Началось это тихой меланхолией, перешло в острую меланхолию и кончилось безумием.
Странно, что люди, ремесло которых — смешить: клоуны, опереточные и фарсовые комики — в большинстве случаев в частной жизни бывают мрачными людьми.
Так и бедняга Тоскано.
Барбасан весьма огорчился. Он ценил свихнувшегося клоуна, но все же ему, старому Гвидо, а не кому другому, принадлежала фраза:
— Незаменимых артистов и вообще незаменимых людей — нет!..
И если талантливый Тоскано угодил в дом умалишенных, из этого вовсе не следовало, чтобы вакансия прима-клоуна оставалась вакантной.

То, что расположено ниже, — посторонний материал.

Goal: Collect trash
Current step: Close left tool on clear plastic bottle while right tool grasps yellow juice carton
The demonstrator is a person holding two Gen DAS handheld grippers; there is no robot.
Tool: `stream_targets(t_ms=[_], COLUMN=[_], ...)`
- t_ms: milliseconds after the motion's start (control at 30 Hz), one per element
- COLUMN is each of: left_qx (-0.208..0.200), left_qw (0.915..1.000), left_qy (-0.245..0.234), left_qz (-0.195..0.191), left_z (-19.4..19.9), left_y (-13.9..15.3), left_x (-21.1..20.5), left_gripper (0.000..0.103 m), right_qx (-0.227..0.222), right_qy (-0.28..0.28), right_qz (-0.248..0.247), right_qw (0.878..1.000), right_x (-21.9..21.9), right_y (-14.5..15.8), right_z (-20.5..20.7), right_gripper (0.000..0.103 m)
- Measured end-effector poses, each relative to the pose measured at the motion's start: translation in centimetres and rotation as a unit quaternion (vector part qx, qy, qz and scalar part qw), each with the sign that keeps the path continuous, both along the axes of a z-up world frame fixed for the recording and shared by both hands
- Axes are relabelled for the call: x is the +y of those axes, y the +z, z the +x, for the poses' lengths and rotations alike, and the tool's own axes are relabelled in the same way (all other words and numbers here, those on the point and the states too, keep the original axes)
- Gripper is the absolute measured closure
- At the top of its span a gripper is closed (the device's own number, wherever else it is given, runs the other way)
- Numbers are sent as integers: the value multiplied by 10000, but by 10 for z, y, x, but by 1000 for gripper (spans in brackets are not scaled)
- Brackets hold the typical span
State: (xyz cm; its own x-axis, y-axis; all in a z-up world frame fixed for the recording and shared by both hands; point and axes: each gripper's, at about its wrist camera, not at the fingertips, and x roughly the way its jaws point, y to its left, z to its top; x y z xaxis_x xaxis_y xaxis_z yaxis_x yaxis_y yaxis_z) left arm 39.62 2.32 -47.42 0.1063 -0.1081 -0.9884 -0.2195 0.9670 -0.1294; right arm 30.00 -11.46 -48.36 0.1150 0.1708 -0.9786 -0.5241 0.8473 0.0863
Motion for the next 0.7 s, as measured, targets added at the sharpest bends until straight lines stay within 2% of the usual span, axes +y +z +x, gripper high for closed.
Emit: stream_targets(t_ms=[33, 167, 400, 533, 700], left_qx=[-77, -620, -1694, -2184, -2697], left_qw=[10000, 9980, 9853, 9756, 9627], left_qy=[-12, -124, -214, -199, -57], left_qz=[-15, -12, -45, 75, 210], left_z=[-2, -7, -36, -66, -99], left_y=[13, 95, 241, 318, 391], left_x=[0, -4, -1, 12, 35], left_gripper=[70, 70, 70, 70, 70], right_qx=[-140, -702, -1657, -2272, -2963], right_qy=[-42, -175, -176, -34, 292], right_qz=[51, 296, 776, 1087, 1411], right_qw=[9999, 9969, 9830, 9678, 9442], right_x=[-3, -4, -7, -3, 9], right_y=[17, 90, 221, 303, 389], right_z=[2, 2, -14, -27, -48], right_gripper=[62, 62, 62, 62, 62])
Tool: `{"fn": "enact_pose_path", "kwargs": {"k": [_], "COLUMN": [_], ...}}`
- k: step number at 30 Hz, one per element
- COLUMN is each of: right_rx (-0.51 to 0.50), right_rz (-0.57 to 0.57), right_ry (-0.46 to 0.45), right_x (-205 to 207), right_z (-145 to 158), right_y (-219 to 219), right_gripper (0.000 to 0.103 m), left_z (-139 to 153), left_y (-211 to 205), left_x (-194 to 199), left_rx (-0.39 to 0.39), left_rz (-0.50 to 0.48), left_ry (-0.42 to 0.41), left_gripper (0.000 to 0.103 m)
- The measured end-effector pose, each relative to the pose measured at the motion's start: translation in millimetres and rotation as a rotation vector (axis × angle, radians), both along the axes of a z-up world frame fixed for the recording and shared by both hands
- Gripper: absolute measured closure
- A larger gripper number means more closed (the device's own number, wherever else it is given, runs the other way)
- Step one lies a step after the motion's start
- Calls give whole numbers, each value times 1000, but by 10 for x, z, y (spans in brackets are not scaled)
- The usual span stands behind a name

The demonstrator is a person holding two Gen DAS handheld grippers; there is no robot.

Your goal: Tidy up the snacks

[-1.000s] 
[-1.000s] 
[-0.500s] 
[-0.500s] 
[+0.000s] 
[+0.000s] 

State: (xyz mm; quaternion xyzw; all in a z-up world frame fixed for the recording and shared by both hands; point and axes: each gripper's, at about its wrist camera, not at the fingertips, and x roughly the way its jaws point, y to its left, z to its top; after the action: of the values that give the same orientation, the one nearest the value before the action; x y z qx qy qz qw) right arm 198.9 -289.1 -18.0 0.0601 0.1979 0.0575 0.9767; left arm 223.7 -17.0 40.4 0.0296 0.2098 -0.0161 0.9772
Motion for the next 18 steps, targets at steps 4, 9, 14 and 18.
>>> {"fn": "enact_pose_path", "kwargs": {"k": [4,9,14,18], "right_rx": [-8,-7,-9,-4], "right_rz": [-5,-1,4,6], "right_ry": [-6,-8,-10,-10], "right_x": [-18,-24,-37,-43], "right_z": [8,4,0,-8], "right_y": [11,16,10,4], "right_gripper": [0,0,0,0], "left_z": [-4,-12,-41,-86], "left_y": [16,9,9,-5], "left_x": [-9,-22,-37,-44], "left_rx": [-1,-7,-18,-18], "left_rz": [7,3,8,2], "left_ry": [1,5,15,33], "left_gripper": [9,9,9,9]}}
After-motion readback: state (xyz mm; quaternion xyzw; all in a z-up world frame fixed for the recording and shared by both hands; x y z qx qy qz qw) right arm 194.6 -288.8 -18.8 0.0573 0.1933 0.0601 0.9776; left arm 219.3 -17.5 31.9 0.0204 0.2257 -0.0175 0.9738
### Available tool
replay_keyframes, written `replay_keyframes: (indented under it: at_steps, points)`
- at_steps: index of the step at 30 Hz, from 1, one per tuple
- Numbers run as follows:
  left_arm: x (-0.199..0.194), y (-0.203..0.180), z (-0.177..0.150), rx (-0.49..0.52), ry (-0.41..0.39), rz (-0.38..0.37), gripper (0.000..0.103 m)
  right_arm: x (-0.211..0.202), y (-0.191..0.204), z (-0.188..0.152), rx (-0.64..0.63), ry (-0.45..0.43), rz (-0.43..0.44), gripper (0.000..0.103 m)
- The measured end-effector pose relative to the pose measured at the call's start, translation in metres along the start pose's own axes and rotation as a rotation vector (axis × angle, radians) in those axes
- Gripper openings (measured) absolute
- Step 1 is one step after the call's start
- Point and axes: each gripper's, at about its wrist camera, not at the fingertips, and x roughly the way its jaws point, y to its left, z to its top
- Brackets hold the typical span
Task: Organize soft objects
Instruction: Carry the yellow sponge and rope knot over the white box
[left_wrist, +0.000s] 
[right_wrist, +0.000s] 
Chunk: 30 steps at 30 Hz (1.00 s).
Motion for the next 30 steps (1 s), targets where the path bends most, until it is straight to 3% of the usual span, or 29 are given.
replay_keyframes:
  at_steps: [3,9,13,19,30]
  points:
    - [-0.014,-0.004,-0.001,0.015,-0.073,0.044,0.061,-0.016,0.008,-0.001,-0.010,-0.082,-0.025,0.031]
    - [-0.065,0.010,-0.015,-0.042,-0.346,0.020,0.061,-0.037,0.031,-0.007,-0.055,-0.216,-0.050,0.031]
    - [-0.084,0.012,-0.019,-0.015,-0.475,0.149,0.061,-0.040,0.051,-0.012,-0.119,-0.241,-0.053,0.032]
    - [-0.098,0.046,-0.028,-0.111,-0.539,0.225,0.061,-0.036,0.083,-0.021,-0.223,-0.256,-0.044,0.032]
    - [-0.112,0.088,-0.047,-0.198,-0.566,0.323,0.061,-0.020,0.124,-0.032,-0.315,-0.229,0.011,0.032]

Барбасан по телеграфу заключил контракт с Бенедетти, и сорокалетний Бенедетти, гостивший у своих почтенных родителей где-то под Миланом, может быть, в Белиндоне, а может быть, и в Киассо, мигом прикатил в Париж, веселый в жизни, едва ли не веселей, чем перед публикой. Бенедетти не принадлежал к числу клоунов-меланхоликов. Что было красивого в маленьком моложавом Бенедетти — это его волосы, курчавые, густые, цвета золоченной сквозь огонь бронзы. Читатель потребует, может быть, более точного объяснения с вполне резонной оговоркой: золоченная сквозь огонь бронза, — это расплывчато и неубедительно. Тогда нам остается сказать, что Бенедетти был рыжий, но, сохрани Бог, не вульгарно-рыжий, а скорее уж аристократически-рыжий. Да, ибо есть разница. Вульгарно-рыжий — это голова, как пылающий факел. Совсем по-иному описал Тициан своих рыжих догаресс, адмиралов и сенаторов. Темноватое, благородное, темное, напоминающее цветом рюмку со старой мадерой, было в волосах этих рыжих догаресс, сенаторов и адмиралов.